● Task requirements:
Nothing other than the lines from the one containing "Can you tell me where the metal" through the close of the entries below should be printed, each exactly.
Data supplied section start
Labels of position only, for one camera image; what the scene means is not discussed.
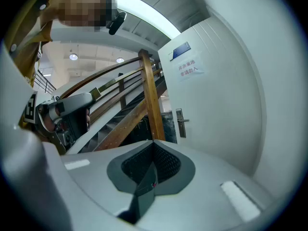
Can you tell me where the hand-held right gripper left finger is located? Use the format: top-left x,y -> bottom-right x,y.
60,140 -> 154,217

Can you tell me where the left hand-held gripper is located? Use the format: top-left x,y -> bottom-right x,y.
23,91 -> 94,155

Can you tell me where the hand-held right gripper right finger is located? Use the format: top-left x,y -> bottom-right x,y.
137,140 -> 284,231

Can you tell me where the white door with handle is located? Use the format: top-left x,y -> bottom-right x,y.
157,17 -> 264,178

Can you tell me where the person's left hand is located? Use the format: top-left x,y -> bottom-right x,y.
38,104 -> 62,132

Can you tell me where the wooden handrail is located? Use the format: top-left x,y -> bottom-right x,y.
59,56 -> 142,100

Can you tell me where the black metal railing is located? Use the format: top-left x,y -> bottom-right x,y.
33,69 -> 57,95

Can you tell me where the mustard yellow jacket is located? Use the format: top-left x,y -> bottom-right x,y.
3,0 -> 64,86

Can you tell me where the person's face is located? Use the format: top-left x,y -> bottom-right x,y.
56,0 -> 114,32

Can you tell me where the long ceiling light strip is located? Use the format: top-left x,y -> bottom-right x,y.
109,0 -> 182,39

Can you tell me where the white paper notice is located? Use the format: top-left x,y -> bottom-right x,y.
174,55 -> 207,83

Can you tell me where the metal door handle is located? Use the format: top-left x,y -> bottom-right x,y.
175,108 -> 190,139

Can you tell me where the wooden stair post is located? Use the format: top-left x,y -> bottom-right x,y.
138,49 -> 166,141

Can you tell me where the black head-mounted camera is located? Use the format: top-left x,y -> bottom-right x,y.
101,0 -> 127,36
Data supplied section end
● Solution:
Can you tell me where the metal door handle is located? Use the format: top-left x,y -> bottom-right x,y.
175,108 -> 190,139

Can you tell me where the wooden stair post is located? Use the format: top-left x,y -> bottom-right x,y.
138,49 -> 166,141

Can you tell me where the black head-mounted camera is located? Use the format: top-left x,y -> bottom-right x,y.
101,0 -> 127,36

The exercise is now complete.